• _Aim of the task_: Copy word for word the lines from the start of the records through the line that contains "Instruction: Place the", both included.

(Stored data)
· · · ·

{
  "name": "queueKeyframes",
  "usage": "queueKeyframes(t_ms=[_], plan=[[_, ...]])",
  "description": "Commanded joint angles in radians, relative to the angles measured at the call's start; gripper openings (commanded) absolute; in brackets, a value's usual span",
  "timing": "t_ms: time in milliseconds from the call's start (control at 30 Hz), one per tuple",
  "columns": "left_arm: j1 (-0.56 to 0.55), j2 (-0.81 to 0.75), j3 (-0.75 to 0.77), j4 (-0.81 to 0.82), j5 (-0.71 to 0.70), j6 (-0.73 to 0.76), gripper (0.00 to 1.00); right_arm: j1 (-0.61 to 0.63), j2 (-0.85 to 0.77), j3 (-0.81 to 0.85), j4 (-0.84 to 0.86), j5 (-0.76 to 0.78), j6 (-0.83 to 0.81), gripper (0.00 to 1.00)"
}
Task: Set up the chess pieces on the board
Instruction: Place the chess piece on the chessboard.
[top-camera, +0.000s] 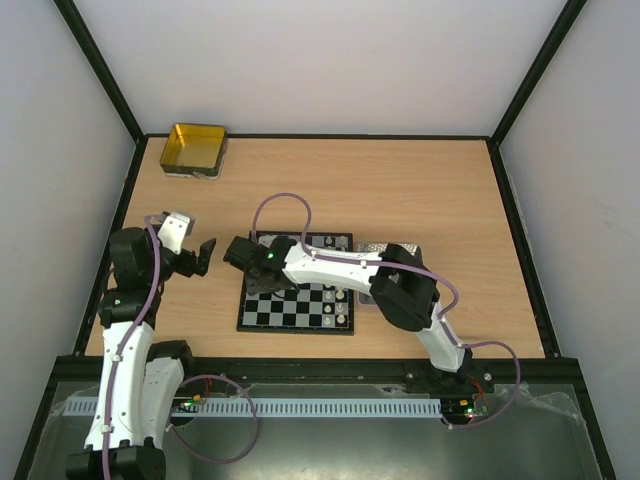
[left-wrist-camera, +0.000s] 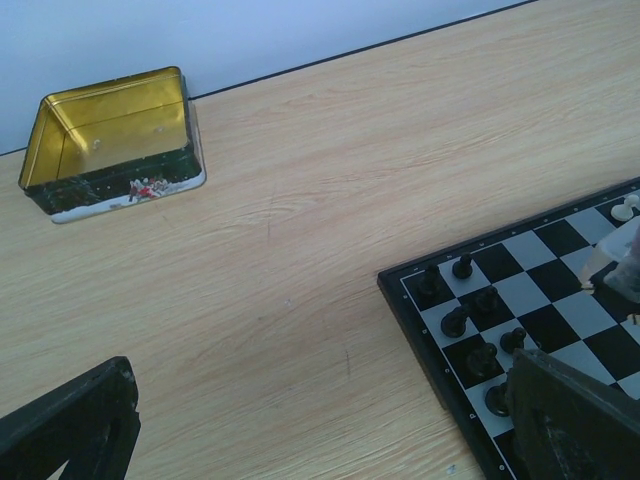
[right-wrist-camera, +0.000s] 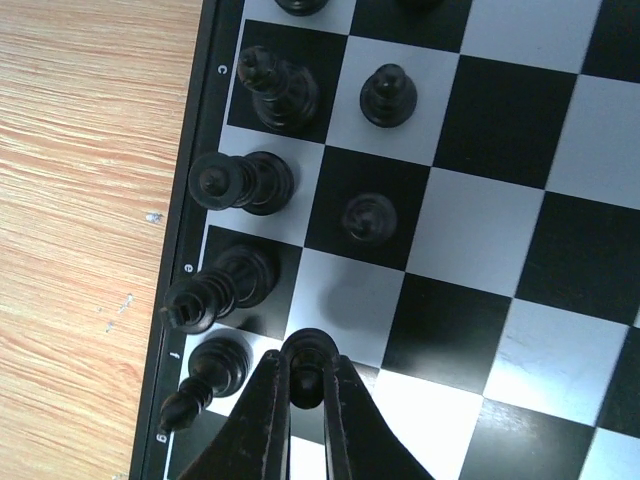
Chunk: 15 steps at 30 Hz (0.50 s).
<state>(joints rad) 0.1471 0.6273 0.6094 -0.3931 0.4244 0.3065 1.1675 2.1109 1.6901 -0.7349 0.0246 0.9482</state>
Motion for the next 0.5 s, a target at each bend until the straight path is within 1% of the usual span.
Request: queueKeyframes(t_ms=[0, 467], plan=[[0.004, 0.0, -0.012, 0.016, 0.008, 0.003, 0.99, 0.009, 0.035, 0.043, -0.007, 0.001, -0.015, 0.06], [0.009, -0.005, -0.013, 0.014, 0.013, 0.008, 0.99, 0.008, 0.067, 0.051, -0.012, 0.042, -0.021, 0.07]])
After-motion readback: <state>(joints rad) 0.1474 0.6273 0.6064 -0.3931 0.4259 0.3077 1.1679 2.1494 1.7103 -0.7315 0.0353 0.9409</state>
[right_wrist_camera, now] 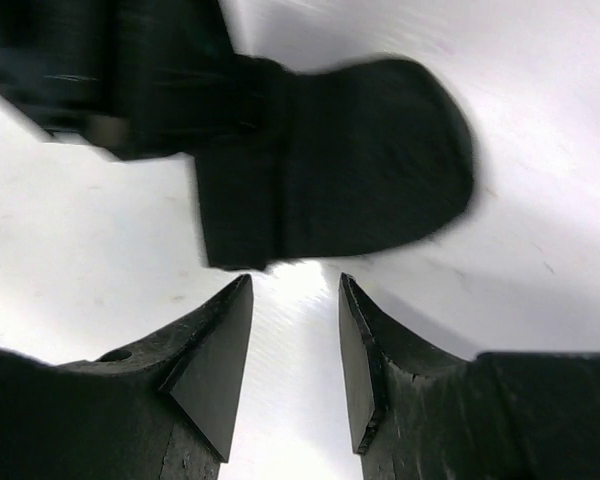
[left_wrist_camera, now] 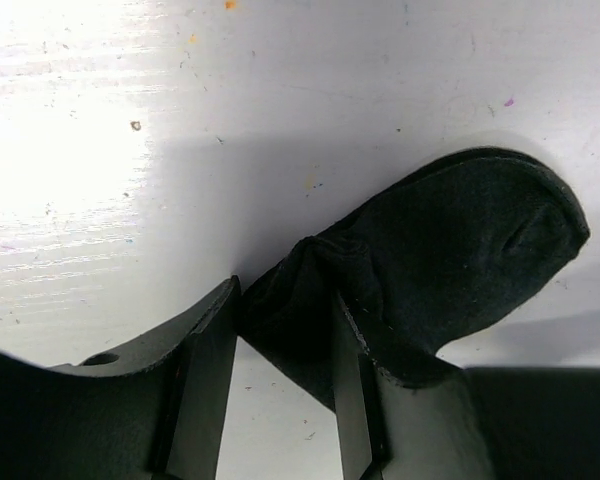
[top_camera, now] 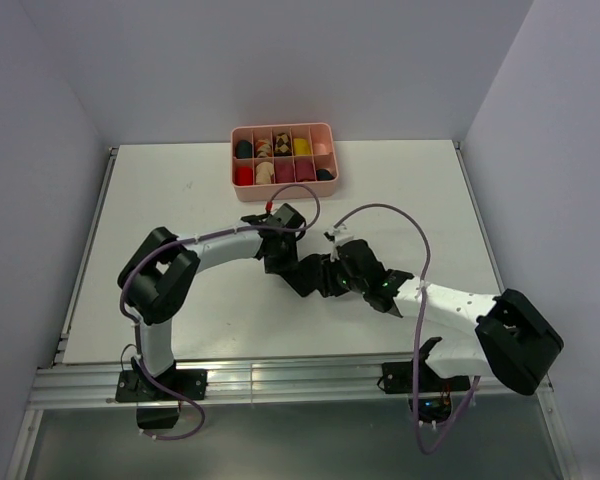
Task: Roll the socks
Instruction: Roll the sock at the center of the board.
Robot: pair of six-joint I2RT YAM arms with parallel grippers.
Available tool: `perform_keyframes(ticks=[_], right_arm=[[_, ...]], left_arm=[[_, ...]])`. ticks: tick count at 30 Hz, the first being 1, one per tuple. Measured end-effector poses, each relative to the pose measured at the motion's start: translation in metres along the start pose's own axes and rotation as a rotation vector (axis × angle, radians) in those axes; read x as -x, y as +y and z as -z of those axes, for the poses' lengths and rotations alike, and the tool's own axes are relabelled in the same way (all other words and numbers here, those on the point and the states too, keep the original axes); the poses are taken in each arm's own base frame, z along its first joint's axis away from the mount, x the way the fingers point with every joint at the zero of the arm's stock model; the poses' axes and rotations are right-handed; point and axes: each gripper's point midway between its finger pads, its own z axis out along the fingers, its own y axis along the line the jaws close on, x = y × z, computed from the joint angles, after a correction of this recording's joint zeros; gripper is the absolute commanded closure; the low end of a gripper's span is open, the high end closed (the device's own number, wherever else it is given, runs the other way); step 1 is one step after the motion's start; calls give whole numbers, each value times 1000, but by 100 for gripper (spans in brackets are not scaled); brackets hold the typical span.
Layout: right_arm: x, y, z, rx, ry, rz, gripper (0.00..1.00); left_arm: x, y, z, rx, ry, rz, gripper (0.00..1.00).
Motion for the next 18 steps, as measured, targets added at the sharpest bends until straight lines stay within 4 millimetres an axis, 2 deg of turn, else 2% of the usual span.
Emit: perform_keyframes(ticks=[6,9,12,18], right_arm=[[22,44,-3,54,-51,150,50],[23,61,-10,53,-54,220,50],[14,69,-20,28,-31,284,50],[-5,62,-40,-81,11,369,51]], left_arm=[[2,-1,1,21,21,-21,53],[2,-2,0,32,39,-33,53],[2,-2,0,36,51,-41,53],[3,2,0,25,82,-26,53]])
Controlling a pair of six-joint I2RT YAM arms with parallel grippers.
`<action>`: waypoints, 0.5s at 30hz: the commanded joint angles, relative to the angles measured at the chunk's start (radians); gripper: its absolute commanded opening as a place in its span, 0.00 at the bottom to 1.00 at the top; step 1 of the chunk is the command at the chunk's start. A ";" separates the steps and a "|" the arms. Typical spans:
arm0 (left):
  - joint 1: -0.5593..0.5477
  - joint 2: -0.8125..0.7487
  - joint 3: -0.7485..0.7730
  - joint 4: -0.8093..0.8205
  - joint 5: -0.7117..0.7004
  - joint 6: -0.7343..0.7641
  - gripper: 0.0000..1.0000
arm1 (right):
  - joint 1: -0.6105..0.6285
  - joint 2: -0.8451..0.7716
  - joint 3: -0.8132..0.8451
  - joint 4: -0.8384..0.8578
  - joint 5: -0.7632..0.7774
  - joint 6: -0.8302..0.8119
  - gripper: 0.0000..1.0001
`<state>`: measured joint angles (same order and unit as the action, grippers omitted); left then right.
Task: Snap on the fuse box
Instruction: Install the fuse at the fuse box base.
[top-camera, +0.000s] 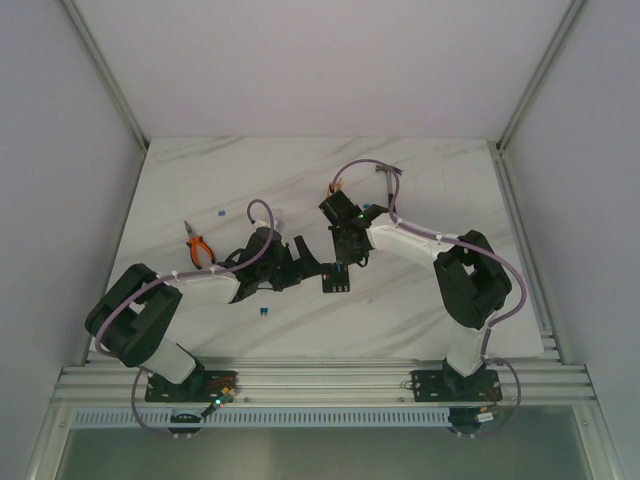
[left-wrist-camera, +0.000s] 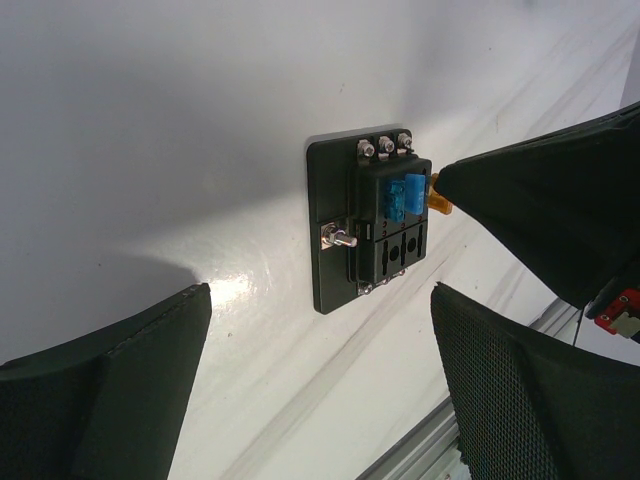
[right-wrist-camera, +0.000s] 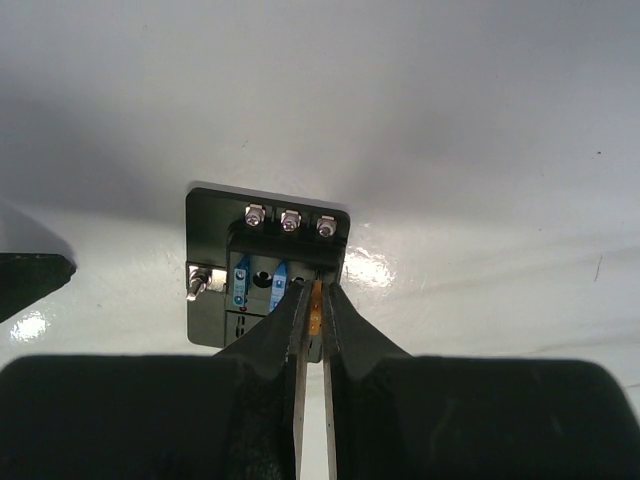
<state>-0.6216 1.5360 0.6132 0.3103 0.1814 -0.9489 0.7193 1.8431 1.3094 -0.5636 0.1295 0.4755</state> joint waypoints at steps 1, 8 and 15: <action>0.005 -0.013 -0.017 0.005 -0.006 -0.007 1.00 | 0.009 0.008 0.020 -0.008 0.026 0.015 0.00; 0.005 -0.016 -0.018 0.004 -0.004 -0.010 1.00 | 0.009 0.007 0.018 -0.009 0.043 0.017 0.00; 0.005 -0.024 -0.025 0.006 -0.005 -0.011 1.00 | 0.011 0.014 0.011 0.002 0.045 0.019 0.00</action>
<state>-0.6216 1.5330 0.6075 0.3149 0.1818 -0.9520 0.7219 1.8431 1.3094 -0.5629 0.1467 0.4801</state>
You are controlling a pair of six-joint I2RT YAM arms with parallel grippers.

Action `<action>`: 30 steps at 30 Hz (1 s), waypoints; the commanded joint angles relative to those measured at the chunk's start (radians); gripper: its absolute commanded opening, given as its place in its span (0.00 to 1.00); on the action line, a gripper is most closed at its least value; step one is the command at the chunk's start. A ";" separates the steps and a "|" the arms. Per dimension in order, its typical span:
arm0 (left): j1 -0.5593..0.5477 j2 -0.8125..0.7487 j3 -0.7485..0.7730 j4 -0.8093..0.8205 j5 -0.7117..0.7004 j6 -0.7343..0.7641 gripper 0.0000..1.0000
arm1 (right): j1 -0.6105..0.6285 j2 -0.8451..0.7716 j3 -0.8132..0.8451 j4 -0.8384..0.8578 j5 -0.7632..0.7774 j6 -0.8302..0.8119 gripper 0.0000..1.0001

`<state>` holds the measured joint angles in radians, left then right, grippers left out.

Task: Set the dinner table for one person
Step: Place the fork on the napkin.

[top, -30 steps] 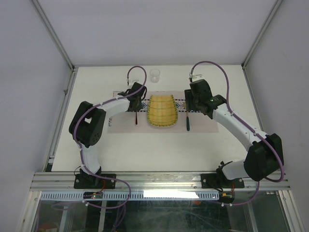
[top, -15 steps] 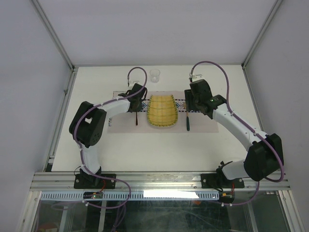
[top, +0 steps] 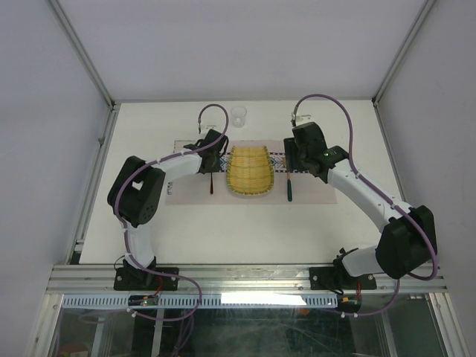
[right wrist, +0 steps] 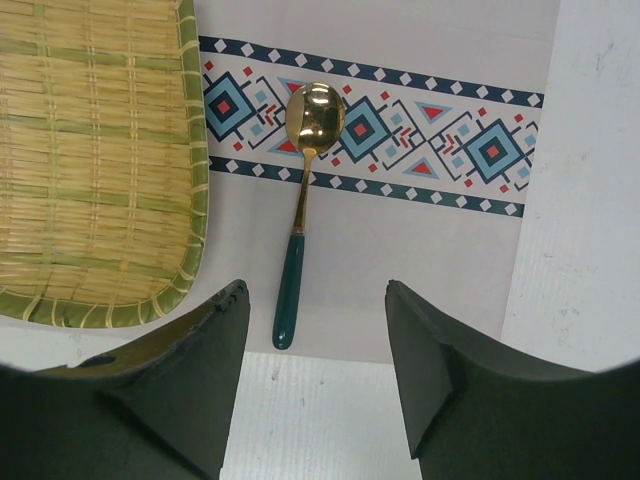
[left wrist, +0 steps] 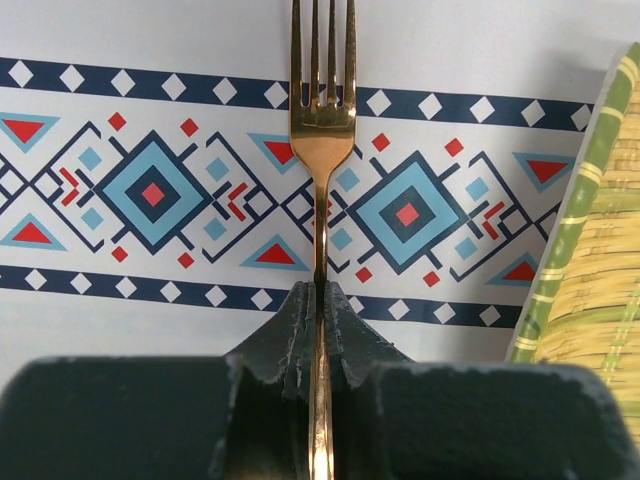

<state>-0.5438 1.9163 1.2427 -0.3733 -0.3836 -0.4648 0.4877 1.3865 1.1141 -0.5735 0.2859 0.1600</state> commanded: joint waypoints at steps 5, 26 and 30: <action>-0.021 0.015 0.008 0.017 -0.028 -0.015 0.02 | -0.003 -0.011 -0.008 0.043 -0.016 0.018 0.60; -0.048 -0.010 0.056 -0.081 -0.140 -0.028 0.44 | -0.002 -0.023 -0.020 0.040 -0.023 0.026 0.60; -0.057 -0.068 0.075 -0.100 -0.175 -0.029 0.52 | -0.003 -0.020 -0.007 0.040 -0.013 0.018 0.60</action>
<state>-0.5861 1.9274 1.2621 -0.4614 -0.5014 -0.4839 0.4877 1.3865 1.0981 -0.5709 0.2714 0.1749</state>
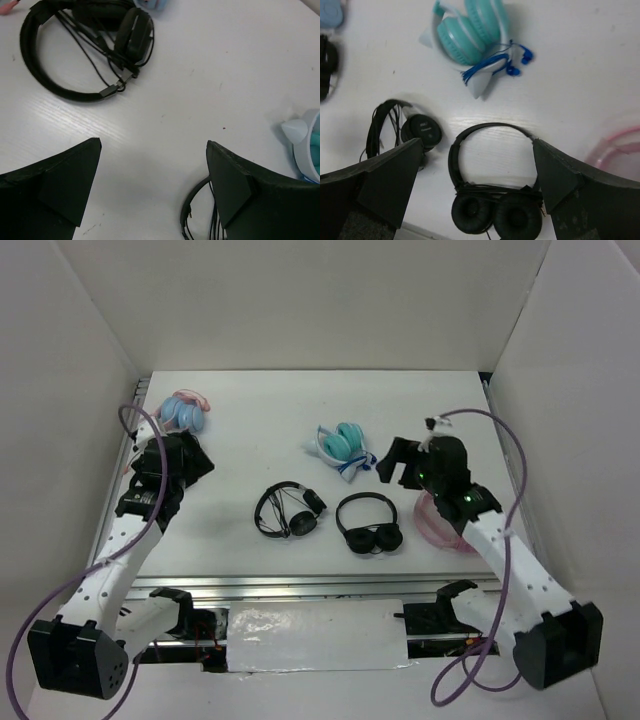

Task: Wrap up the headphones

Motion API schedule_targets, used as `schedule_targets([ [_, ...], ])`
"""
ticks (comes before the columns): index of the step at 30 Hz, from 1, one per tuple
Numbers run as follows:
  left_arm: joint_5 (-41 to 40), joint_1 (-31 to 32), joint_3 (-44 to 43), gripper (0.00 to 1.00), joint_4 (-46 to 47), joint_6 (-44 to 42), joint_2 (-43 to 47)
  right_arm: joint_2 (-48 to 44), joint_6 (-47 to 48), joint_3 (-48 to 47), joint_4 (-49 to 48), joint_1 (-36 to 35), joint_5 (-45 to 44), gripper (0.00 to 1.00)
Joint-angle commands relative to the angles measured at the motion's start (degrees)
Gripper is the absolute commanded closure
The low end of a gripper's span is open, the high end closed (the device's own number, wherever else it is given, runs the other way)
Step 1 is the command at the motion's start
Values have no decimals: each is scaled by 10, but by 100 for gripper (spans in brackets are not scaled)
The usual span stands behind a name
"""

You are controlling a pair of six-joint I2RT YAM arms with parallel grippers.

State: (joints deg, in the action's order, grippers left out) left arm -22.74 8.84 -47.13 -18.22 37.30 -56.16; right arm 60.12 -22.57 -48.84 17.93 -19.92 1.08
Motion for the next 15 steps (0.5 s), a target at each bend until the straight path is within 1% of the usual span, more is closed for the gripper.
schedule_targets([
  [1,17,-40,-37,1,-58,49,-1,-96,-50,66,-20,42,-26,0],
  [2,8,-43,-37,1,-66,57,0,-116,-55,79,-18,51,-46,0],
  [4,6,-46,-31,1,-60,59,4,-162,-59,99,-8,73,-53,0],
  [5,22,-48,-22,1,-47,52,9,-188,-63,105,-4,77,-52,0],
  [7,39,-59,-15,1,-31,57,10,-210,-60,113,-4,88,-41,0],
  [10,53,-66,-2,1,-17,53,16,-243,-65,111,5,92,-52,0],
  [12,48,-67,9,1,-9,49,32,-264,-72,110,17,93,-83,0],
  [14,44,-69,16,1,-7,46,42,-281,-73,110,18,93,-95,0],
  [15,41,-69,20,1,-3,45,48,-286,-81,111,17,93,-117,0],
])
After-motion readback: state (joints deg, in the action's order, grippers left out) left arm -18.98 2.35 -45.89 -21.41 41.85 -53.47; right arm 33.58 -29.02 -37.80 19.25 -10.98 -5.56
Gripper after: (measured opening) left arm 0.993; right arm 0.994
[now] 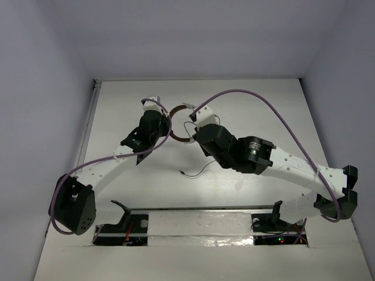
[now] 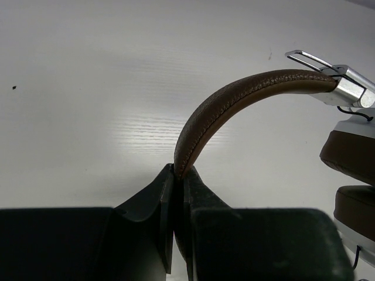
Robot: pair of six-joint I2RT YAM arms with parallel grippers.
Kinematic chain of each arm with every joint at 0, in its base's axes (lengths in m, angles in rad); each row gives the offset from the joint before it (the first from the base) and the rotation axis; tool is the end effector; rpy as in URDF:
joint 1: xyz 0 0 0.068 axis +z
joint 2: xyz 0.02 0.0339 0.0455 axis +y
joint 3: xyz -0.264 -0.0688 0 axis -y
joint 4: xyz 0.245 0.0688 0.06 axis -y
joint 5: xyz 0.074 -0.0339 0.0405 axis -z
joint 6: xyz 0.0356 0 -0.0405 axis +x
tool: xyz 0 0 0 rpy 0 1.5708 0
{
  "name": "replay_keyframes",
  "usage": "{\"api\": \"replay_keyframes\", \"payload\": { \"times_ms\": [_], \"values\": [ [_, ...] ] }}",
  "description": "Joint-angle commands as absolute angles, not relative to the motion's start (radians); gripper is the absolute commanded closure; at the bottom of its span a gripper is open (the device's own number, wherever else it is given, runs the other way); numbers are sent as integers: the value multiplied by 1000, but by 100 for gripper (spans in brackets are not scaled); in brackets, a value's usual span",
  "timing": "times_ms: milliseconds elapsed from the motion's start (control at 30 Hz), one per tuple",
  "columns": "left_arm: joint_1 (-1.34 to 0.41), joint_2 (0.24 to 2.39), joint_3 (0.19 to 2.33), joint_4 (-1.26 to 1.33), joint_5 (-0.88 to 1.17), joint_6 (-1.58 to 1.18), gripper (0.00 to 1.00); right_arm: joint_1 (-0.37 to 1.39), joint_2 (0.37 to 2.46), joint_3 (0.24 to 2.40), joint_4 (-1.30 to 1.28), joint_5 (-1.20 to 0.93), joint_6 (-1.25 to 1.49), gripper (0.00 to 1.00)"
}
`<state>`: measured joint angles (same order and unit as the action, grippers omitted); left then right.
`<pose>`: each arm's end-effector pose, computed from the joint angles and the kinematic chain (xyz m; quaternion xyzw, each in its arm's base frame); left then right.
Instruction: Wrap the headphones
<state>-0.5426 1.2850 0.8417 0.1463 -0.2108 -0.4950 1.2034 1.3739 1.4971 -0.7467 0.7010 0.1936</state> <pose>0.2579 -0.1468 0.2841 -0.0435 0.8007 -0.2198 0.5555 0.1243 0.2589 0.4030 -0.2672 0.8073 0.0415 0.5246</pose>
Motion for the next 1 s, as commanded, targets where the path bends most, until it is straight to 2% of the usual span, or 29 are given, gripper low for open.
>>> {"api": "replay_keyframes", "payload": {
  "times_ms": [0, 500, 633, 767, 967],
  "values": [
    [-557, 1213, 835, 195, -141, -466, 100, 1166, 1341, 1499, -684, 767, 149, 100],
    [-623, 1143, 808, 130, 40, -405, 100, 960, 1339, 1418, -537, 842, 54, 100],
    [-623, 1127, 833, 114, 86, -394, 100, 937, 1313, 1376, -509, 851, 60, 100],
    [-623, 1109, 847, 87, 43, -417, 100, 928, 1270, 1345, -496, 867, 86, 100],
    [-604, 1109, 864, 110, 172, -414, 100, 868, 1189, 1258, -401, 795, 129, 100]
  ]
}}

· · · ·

• _Solution to the problem_:
{
  "name": "queueKeyframes",
  "usage": "queueKeyframes(t_ms=[_], plan=[[_, ...]])",
  "description": "Commanded joint angles in radians, relative to the angles measured at the call's start; gripper openings (commanded) absolute; in brackets, a value's usual span",
  "timing": "t_ms: time in milliseconds from the call's start (control at 30 Hz), one per tuple",
  "columns": "left_arm: j1 (-0.56 to 0.55), j2 (-0.81 to 0.75), j3 (-0.75 to 0.77), j4 (-0.81 to 0.82), j5 (-0.71 to 0.70), j6 (-0.73 to 0.76), gripper (0.00 to 1.00); right_arm: j1 (-0.61 to 0.63), j2 (-0.85 to 0.77), j3 (-0.81 to 0.85), j4 (-0.84 to 0.86), j5 (-0.76 to 0.78), j6 (-0.83 to 0.81), gripper (0.00 to 1.00)"
}
Task: Set up the chess pieces on the board
Instruction: Place the chess piece on the chessboard.

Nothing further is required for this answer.